Sentenza del 27/04/2026 n. 67/Sezione 1 – Corte di Giustizia Tributaria di primo grado di Pesaro
Rinuncia all’eredità e sanzione per omessa dichiarazione di successione
Il mutamento della chiamata ereditaria a seguito del rinvenimento di un testamento in cui viene istituito erede universale un soggetto diverso dagli eredi legittimi e la rinuncia all’eredità da parte di questi fa venire meno con efficacia retroattiva la loro soggettività passiva, poiché travolge ex tunc l’obbligo della presentazione della dichiarazione di successione, il cui presupposto ex art.36 del TUS è da rinvenirsi proprio nella vocazione ereditaria. Chi rinuncia all’eredità è considerato, infatti, come se non fosse mai stato chiamato e conseguentemente decade dall’obbligo dichiarativo e non può essere sanzionato per l’omessa presentazione.

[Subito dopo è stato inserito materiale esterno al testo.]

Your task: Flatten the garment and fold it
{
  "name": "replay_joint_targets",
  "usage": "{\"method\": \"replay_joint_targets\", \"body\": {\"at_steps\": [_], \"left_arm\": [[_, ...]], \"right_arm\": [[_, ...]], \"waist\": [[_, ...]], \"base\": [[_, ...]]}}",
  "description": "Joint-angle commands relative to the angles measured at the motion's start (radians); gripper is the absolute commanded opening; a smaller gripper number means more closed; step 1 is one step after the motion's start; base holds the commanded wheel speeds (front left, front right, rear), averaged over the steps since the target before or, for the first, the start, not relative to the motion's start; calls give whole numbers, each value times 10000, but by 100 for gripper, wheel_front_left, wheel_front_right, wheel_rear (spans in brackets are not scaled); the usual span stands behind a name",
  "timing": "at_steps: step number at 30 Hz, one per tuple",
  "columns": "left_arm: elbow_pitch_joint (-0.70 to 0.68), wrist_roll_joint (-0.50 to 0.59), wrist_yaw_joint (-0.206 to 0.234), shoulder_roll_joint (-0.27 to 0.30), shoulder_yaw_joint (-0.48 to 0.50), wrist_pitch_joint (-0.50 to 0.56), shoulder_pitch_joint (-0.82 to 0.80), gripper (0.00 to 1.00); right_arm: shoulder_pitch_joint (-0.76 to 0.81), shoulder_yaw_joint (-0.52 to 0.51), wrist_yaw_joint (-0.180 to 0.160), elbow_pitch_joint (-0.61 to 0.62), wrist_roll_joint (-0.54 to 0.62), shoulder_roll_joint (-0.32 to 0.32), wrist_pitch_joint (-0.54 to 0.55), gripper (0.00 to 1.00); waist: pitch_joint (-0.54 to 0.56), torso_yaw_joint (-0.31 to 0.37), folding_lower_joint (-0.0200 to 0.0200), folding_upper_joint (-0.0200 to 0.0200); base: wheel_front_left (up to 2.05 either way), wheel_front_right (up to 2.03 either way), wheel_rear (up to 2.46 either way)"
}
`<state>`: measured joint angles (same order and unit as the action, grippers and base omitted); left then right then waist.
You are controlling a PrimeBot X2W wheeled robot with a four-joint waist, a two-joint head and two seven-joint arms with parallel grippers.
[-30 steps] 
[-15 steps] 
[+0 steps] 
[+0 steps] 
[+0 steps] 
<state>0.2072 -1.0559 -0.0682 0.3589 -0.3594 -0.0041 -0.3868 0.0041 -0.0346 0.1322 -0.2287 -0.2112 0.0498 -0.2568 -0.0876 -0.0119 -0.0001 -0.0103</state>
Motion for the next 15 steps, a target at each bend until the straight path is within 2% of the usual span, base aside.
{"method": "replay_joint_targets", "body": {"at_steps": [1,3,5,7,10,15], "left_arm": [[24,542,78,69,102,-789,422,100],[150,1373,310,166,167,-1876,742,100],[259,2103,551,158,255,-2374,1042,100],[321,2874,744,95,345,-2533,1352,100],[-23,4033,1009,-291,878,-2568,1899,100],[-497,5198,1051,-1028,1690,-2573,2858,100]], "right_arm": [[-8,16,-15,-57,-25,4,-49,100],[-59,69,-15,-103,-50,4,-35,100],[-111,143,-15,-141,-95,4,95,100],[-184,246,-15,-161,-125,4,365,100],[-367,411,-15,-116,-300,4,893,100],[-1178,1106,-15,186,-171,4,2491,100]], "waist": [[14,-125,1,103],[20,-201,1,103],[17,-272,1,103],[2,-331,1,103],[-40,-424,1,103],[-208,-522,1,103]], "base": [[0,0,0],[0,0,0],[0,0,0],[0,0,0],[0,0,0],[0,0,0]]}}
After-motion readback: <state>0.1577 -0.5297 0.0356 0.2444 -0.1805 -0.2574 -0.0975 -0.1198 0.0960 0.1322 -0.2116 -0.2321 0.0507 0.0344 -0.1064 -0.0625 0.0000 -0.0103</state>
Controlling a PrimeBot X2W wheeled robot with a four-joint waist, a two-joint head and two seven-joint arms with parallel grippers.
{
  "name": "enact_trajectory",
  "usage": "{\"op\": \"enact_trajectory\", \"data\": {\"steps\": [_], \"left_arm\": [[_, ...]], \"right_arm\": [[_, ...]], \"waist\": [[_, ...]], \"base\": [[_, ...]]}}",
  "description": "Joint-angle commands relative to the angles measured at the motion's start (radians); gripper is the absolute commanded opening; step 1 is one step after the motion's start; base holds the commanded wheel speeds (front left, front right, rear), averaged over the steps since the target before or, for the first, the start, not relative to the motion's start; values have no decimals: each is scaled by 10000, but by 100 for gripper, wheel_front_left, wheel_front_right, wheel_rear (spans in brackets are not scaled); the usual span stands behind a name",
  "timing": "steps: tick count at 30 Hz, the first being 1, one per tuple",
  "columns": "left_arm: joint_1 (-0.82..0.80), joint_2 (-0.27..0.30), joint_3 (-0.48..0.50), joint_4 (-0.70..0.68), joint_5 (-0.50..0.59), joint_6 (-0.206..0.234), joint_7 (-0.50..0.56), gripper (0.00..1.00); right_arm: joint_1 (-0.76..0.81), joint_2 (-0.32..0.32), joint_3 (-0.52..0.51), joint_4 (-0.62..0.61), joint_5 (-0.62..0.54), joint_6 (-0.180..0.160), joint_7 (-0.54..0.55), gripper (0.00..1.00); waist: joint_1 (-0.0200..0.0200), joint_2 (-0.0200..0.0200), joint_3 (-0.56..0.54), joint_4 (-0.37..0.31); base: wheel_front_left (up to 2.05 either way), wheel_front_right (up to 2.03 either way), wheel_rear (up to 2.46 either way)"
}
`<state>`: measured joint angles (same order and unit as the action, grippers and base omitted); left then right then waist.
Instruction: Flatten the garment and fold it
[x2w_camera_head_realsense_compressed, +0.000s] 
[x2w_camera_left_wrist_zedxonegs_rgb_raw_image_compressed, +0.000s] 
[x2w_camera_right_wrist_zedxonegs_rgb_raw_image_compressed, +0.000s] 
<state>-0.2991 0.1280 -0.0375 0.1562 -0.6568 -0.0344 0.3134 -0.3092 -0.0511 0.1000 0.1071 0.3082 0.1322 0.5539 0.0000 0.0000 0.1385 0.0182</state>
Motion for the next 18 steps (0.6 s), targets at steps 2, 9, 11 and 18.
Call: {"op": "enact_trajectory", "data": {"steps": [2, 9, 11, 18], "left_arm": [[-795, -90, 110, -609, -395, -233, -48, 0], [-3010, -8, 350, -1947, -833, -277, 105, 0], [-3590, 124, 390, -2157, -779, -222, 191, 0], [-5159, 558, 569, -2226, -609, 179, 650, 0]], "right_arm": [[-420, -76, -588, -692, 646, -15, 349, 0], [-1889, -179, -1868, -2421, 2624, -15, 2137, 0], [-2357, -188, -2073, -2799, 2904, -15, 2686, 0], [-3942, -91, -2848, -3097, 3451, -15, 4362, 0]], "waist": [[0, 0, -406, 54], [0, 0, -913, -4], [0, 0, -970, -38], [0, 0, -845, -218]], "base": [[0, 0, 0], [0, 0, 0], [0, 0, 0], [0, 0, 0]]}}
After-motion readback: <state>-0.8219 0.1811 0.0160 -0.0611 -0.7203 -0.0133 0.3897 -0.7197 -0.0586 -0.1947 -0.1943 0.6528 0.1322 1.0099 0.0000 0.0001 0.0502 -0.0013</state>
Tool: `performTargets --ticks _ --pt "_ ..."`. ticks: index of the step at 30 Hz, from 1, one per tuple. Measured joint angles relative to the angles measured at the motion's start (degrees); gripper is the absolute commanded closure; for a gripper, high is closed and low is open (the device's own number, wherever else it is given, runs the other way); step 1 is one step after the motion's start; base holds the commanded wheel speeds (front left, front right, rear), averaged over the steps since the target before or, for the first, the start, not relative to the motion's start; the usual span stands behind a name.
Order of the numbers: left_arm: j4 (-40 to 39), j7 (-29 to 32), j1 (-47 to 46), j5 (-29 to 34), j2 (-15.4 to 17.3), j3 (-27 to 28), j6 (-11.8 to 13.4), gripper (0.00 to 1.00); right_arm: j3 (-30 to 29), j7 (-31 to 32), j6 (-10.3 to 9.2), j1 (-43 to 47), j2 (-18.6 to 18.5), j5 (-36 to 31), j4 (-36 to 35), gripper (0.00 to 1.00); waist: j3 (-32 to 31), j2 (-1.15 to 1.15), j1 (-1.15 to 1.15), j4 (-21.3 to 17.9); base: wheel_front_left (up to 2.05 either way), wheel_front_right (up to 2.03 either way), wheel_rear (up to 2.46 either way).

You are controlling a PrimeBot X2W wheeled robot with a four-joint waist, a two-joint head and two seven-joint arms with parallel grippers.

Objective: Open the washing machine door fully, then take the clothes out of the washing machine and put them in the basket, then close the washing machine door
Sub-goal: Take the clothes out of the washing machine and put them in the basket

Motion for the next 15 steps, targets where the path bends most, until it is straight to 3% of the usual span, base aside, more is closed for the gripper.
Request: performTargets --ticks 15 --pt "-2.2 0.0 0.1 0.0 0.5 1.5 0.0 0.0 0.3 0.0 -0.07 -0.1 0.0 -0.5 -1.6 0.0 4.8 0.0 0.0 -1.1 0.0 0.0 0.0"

A queste conclusioni è giunta la Corte di giustizia di primo grado di Pesaro che ha accolto il ricorso delle contribuenti.
Nel caso di specie le ricorrenti avevano rinunciato all’eredità della madre dopo il rinvenimento di un testamento olografo che nominava erede universale una nipote e pertanto avevano “perso” la qualifica di chiamate all’eredità con effetto retroattivo.